It was my mother’s red-headed, freckled Southern Belle amalgam that always made me feel she was and exotic step up from my friends’ mothers, even from the mother who wrote kid’s books.

Mom was the rare mom who couldn’t endure New England winters. She would never utter the obscene “T word” as just mentioning tobogganing upset her.

She had that reflexive Southern graciousness that compelled her to end dreary phone conversations with a cheery and sincere, “Great to talk to you all, dear.” Once when I told Mom about the amazing Mount Rushmore in faraway South Dakota with those humongous carvings of presidents, she countered with Stone Mountain in Atlanta in which Confederate heroes were carved into immortality.

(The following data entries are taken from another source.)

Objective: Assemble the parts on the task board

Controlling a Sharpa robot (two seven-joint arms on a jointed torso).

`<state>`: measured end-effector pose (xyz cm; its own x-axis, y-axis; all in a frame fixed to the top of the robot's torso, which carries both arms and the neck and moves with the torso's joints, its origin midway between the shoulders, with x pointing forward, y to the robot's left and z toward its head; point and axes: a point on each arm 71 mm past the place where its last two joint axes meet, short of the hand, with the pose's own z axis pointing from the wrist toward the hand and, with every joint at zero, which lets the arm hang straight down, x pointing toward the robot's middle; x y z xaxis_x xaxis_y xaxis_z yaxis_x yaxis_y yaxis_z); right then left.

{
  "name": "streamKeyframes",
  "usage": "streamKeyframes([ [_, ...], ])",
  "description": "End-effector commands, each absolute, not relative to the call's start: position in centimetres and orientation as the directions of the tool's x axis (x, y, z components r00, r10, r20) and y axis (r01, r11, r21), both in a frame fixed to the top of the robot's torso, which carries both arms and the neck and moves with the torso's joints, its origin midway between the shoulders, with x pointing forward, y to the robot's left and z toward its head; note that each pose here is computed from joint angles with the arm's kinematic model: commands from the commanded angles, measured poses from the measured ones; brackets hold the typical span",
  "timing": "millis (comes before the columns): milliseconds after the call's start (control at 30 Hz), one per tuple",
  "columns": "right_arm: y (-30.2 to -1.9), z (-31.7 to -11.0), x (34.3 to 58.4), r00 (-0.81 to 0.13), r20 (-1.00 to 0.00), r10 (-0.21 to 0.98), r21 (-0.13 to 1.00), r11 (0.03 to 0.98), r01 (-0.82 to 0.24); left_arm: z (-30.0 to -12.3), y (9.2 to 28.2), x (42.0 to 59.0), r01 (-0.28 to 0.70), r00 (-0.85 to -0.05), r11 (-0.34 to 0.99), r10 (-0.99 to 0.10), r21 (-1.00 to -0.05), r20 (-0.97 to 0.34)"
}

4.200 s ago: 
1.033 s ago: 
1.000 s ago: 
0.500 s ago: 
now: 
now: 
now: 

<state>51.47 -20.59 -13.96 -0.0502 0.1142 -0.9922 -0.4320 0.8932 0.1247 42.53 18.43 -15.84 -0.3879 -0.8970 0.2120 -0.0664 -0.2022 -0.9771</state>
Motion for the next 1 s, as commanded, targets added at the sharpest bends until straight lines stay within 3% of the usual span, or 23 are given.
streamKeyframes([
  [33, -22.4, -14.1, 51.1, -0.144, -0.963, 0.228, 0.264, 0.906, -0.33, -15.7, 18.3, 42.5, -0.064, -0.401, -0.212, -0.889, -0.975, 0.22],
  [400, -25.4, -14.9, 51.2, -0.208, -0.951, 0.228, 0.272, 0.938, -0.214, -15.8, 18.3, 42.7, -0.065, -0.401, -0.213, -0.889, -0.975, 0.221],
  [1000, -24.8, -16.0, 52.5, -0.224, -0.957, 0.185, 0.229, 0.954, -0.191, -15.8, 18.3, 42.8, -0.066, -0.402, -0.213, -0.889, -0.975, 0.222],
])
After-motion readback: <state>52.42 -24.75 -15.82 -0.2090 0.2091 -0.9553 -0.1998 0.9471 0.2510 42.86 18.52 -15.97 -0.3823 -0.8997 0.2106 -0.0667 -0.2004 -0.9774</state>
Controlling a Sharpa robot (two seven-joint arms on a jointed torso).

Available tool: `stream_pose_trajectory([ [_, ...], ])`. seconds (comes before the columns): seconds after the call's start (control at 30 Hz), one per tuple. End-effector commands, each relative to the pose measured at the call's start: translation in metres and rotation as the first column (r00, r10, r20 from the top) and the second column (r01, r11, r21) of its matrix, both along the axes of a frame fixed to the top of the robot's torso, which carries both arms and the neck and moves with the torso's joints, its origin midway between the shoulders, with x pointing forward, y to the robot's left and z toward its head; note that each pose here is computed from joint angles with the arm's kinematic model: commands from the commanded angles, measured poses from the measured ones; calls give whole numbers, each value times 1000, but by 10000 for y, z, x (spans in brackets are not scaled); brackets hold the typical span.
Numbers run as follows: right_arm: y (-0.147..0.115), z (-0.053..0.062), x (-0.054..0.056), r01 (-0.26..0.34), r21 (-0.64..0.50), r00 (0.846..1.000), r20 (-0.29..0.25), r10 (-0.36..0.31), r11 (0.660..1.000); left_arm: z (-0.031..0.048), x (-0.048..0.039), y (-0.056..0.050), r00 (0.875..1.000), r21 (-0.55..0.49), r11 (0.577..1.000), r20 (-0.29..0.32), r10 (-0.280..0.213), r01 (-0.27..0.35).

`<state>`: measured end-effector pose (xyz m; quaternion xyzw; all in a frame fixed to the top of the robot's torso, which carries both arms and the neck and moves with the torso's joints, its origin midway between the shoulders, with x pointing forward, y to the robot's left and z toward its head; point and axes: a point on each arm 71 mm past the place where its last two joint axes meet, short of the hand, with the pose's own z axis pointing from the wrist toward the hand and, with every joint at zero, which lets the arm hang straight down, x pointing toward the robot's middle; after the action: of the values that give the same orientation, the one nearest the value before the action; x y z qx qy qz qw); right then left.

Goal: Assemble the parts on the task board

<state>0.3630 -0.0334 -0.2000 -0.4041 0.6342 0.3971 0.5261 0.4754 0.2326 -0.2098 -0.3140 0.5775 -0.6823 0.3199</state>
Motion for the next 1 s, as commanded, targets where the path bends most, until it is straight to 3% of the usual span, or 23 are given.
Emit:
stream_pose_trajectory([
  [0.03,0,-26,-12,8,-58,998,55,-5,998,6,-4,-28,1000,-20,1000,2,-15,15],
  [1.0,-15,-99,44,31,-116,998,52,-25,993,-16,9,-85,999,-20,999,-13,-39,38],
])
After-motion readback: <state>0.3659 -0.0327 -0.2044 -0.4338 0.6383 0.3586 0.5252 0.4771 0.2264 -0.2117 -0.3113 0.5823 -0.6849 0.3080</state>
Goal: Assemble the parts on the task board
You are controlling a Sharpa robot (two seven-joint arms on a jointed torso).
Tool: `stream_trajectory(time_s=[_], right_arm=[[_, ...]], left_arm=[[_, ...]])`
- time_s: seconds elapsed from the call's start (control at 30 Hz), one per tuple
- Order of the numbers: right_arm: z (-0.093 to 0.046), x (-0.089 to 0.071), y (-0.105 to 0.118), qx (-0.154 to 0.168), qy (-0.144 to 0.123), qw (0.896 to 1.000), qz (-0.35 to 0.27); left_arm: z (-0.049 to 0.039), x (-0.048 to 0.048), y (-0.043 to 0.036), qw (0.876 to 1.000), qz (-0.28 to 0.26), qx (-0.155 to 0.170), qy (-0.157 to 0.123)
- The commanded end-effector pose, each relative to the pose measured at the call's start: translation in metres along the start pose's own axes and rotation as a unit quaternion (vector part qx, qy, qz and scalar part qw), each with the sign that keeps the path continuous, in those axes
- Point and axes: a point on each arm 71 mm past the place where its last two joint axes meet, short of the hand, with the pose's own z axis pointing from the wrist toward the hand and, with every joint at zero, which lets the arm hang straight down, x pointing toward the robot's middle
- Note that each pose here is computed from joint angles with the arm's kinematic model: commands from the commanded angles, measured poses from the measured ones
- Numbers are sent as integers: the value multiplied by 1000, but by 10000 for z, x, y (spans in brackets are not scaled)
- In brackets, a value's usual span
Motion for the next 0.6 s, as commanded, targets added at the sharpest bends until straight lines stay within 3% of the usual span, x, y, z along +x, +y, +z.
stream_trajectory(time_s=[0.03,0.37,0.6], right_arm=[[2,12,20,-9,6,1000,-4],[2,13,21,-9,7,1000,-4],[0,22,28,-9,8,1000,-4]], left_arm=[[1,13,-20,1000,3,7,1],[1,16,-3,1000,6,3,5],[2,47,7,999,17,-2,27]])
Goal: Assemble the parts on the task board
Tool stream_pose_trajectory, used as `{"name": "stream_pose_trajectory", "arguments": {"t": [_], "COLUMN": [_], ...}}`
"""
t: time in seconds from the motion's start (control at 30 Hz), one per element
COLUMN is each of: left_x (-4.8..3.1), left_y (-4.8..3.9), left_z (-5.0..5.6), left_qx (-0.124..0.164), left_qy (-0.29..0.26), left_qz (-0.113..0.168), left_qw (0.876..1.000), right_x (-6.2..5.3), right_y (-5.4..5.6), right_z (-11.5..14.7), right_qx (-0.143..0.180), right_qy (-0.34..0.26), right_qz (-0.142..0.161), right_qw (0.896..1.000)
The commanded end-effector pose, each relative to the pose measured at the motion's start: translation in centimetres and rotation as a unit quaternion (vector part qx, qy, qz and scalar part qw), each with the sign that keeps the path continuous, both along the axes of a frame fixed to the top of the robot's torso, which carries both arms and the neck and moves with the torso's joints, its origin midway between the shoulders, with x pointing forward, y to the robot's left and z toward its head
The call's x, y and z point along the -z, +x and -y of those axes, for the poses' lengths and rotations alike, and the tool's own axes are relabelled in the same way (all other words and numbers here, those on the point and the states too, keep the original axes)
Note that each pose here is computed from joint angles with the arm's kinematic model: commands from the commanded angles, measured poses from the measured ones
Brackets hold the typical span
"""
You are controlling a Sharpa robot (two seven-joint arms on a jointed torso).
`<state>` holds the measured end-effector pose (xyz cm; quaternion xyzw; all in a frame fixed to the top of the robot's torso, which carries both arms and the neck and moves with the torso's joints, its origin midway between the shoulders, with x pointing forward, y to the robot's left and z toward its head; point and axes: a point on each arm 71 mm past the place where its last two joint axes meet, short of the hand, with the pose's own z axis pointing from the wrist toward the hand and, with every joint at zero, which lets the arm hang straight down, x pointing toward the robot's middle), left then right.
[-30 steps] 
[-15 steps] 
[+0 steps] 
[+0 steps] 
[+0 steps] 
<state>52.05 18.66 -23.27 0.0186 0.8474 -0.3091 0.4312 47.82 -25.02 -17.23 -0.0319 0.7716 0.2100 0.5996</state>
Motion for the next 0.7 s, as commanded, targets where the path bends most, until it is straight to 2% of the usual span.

Despite ignominiously hyping Stone Mountain, Mom embraced the New South in the late 1960s as she hyped up her support of integrationist Southern journalists.

My mother passed away 13 years ago, though there are memories of her that live on.

Experts say that when an Alzheimer’s-wracked parent dies, their children immediately remember their parents in prime-of-life moments. Thus, I rarely recall holding my mother’s unexpressive, claw-like, 80-year-old hands, but often warmly remember her inviting, young mother hands entwined with mine as we walked to the corner bus stop.

I remember how she infused my life with knowledge about and appreciation for her Southern upbringing in then small-town Atlanta. Her legacy, for me, though, is of a motherly kindness and unconditional love, even in the face of lost outerwear.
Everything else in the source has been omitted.